Looks like a fun way to practice. You could just use the Livetrace tool in Illustrator, though. Which is where you should be doing this..I mean nothing wrong with Photoshop its just not the best for Illustration once you reach a certain point.
? I'm confused. Its helped me get out of a lot of jams here in the office when some client sends us over a flattened JPEG and then asks us to modify it as though it were a vector. I'll admit its tricky to get all the settings right and you need a really good processor or your going to lose so much detail that its not worth it. But once you get the basics down (or get the right plug-ins) it can turn a 30 minute job into a 10 minute job. Which means a lot when your dealing with ads
And I said before that your procedure is better for mastery of the pen tool. Especially if your using a tablet; tracing is a very valid means of steadying your hands on an otherwise (usually) shitty surface/medium (ungh give me a brush any day...)
...Except sacrifices have to be made in the professional field when your doing dozens of these a day--converting rasters to vectors in order to get them laser etched/printed on wood/plastics.
if your trying to get the best copy...well you'd use copy and paste.

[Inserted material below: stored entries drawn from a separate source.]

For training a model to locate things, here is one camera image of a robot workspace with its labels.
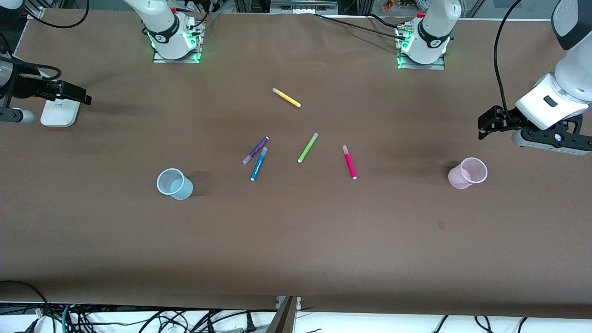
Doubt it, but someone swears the pink marker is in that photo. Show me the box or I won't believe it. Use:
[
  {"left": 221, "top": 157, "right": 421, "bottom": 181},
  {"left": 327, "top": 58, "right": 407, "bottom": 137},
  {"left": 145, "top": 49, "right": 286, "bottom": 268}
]
[{"left": 342, "top": 145, "right": 358, "bottom": 180}]

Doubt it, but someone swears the brown wooden beam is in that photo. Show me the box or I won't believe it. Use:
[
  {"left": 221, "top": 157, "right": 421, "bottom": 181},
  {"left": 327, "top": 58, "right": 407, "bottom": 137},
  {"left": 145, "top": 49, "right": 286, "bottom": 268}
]
[{"left": 265, "top": 296, "right": 299, "bottom": 333}]

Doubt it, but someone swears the brown paper table cover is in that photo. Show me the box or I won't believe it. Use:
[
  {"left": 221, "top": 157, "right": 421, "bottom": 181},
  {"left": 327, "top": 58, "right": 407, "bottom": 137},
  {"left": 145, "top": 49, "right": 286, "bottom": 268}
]
[{"left": 0, "top": 8, "right": 592, "bottom": 320}]

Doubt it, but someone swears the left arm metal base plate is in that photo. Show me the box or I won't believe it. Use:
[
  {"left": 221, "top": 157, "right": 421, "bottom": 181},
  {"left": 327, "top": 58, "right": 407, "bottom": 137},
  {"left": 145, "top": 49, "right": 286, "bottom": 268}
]
[{"left": 396, "top": 24, "right": 446, "bottom": 71}]

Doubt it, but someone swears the white desk lamp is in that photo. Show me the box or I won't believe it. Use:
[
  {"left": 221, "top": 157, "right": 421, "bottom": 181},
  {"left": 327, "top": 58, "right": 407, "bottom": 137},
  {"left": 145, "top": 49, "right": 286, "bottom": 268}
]
[{"left": 37, "top": 69, "right": 80, "bottom": 128}]

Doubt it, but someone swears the translucent blue plastic cup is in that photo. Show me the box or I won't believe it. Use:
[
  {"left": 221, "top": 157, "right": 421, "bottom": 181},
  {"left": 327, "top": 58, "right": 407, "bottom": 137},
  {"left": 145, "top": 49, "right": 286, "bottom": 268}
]
[{"left": 156, "top": 168, "right": 194, "bottom": 200}]

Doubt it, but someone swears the yellow marker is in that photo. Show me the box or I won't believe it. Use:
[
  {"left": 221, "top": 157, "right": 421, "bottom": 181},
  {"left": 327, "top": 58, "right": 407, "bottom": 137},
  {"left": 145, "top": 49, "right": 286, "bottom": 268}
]
[{"left": 272, "top": 87, "right": 302, "bottom": 108}]

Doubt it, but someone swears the green marker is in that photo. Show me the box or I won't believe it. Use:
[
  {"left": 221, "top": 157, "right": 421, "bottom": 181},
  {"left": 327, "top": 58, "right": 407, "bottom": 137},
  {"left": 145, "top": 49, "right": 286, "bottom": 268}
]
[{"left": 297, "top": 133, "right": 319, "bottom": 163}]

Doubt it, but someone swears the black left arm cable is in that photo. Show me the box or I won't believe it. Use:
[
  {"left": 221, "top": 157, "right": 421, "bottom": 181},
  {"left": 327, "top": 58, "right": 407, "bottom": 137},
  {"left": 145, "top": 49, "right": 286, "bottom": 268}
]
[{"left": 493, "top": 0, "right": 526, "bottom": 119}]

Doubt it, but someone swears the purple marker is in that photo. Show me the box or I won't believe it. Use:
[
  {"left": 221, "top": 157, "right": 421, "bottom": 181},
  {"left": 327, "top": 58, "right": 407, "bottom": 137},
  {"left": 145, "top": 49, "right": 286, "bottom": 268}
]
[{"left": 242, "top": 136, "right": 270, "bottom": 165}]

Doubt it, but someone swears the black cable on table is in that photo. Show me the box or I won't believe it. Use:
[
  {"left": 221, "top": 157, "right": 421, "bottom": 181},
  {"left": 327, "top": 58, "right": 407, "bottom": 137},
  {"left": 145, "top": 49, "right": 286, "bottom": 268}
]
[{"left": 314, "top": 13, "right": 413, "bottom": 40}]

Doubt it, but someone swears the aluminium corner bracket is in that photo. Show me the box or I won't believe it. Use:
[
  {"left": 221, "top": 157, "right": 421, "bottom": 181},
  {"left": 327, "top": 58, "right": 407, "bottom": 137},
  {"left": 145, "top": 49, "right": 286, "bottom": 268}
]
[{"left": 25, "top": 0, "right": 47, "bottom": 20}]

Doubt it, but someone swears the aluminium frame rail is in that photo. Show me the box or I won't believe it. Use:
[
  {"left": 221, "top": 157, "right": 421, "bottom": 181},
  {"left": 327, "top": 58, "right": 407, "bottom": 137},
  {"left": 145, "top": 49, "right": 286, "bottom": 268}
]
[{"left": 270, "top": 0, "right": 339, "bottom": 15}]

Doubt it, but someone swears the black looped cable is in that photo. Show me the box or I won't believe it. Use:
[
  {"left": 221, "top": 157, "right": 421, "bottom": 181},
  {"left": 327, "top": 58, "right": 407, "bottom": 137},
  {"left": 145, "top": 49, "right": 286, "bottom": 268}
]
[{"left": 0, "top": 280, "right": 52, "bottom": 324}]

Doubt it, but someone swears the blue marker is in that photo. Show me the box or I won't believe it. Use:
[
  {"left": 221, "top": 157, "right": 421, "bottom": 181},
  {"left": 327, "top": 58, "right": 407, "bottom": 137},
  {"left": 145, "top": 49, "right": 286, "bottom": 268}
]
[{"left": 250, "top": 147, "right": 268, "bottom": 181}]

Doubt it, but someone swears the translucent pink plastic cup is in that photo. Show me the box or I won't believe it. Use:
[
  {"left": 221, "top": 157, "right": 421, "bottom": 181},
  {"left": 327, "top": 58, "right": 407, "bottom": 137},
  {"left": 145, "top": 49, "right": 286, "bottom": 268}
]
[{"left": 448, "top": 157, "right": 488, "bottom": 190}]

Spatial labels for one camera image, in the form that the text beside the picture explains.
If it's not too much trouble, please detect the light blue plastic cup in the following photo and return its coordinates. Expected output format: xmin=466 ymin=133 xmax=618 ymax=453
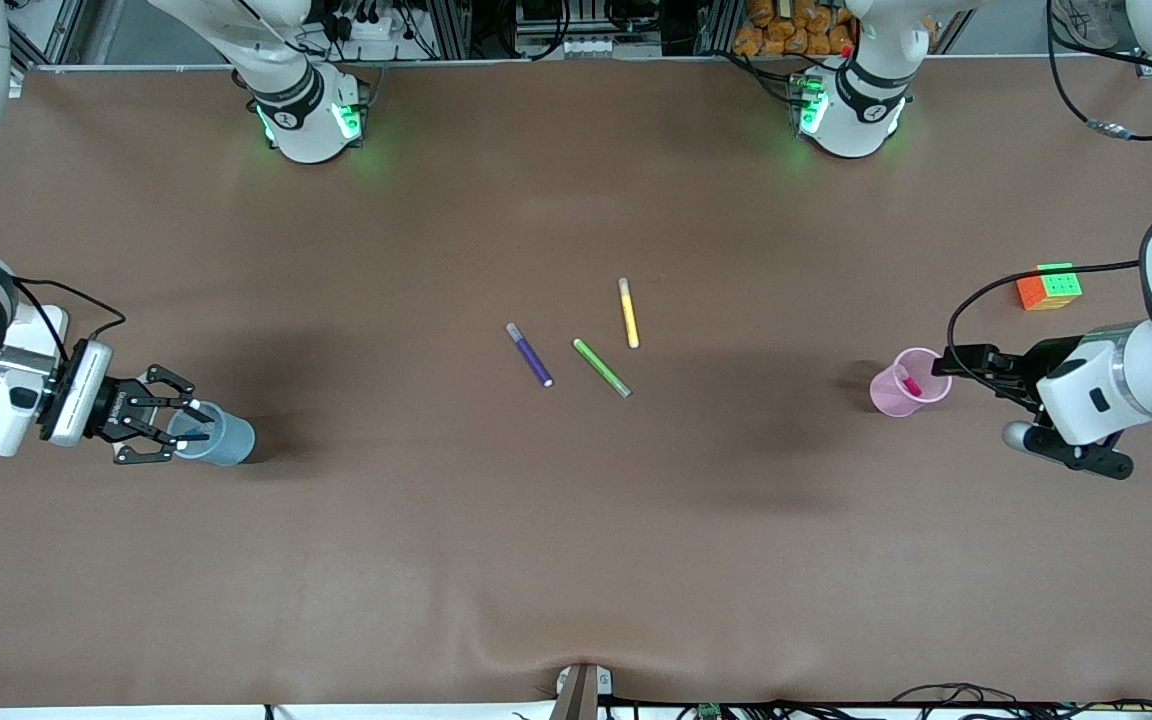
xmin=166 ymin=400 xmax=257 ymax=467

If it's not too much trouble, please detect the aluminium frame post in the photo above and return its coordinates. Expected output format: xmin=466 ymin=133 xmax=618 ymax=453
xmin=433 ymin=0 xmax=472 ymax=59
xmin=698 ymin=0 xmax=737 ymax=56

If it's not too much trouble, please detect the grey sports shoe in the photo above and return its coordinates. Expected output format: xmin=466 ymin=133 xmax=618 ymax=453
xmin=1054 ymin=0 xmax=1127 ymax=49

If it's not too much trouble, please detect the orange snack bag pile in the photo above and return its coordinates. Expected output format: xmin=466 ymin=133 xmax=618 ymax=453
xmin=733 ymin=0 xmax=855 ymax=58

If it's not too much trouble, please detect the multicoloured puzzle cube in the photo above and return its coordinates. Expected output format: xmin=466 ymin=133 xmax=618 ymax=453
xmin=1016 ymin=262 xmax=1084 ymax=312

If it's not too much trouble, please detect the purple marker pen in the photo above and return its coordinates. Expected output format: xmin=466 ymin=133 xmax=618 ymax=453
xmin=505 ymin=322 xmax=554 ymax=388

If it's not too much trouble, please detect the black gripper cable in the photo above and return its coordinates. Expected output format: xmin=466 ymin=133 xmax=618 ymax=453
xmin=946 ymin=260 xmax=1144 ymax=353
xmin=11 ymin=275 xmax=129 ymax=376

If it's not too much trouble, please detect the white power strip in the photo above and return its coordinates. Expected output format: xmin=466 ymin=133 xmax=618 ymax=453
xmin=321 ymin=10 xmax=412 ymax=46
xmin=561 ymin=35 xmax=662 ymax=59

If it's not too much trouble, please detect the metal table edge bracket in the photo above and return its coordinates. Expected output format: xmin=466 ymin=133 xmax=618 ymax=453
xmin=554 ymin=662 xmax=615 ymax=720

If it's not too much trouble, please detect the black cable with grey connector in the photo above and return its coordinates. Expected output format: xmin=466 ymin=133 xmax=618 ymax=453
xmin=1046 ymin=0 xmax=1152 ymax=142

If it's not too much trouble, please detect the pink plastic cup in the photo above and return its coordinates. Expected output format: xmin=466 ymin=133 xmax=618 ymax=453
xmin=870 ymin=347 xmax=954 ymax=418

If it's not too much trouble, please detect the yellow marker pen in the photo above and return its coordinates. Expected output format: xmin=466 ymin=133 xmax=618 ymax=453
xmin=618 ymin=277 xmax=641 ymax=350

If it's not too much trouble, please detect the black floor cable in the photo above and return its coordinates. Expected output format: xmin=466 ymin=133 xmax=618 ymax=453
xmin=891 ymin=683 xmax=1152 ymax=720

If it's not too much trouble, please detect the brown table cover sheet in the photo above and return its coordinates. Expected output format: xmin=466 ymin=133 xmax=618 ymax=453
xmin=0 ymin=55 xmax=1152 ymax=709

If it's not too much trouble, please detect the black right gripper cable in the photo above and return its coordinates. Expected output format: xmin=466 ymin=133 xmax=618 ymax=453
xmin=11 ymin=275 xmax=129 ymax=376

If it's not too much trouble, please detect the green marker pen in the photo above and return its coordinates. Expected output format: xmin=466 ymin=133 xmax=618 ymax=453
xmin=573 ymin=338 xmax=633 ymax=399

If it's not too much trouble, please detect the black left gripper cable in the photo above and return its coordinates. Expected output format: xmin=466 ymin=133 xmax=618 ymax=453
xmin=946 ymin=260 xmax=1144 ymax=353

But of course tracing would give you a better result than the livetrace given your a human with eyes trained to see key aesthetic differences.
But I'm not doing dozens of these a day. Nobody does a dozen of these a day. That would be like saying a forger makes a dozen copies of Haystacks in Provence a day. The whole point is to painstakingly craft an image that exceeds the quality of the original, and you can't automate a process like that.
This is why real artists don't take the advertising business seriously; it ceases to be anything meaningful because it's all assembly-line stuff that's printed on keychains to appeal to the masses. I'm not making keychains.
"That would be like saying a forger makes a dozen copies of Haystacks in Provence a day."
Maybe a little closer to a forger making a hundred $100 bills a day. Since...it's a very streamlined process these days, the act of creating copies.
I don't think anyone REALLY takes the advertising business seriously. All they're doing is make such tiny changes to a photo that you can barely tell the difference, or make someone look like an entirely different person, or give someone impossible proportions. Art made for advertisements is so imaginary and fabricated it baffles me.
Either way, kudos on the work. I certainly couldn't make anything like that.
"That would be like saying a forger makes a dozen copies of Haystacks in Provence a day."
Maybe a little closer to a forger making a hundred $100 bills a day. Since...it's a very streamlined process these days, the act of creating copies.
I don't think anyone REALLY takes the advertising business seriously. All they're doing is make such tiny changes to a photo that you can barely tell the difference, or make someone look like an entirely different person, or give someone impossible proportions. Art made for advertisements is so imaginary and fabricated it baffles me.
Either way, kudos on the work. I certainly couldn't make anything like that.